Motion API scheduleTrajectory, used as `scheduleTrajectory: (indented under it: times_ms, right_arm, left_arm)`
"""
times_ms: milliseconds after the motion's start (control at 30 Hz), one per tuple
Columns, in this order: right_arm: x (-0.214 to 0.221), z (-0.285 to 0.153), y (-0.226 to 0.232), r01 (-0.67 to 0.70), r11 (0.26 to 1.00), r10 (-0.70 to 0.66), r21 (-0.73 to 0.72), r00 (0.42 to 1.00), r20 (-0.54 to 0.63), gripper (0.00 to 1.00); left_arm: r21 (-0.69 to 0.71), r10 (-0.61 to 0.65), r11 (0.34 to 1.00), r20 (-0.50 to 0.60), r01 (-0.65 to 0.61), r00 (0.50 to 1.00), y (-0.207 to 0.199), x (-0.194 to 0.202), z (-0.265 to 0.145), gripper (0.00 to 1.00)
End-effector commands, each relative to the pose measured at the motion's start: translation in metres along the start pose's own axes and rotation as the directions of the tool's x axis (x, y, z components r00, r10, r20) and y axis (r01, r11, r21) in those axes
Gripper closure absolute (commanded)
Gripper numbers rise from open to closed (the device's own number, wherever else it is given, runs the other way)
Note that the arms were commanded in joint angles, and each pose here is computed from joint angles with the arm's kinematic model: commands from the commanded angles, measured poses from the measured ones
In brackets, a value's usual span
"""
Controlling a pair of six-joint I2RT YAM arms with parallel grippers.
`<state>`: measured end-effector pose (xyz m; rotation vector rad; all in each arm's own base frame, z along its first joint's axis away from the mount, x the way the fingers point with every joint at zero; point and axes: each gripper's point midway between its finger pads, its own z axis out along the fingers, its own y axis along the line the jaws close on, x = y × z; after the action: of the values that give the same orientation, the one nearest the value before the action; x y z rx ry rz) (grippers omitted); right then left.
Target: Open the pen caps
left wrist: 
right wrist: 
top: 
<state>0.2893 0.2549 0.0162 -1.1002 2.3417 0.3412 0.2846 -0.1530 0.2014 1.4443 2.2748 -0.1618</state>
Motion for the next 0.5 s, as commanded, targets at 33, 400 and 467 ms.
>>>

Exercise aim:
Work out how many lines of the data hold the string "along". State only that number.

Written solution:
2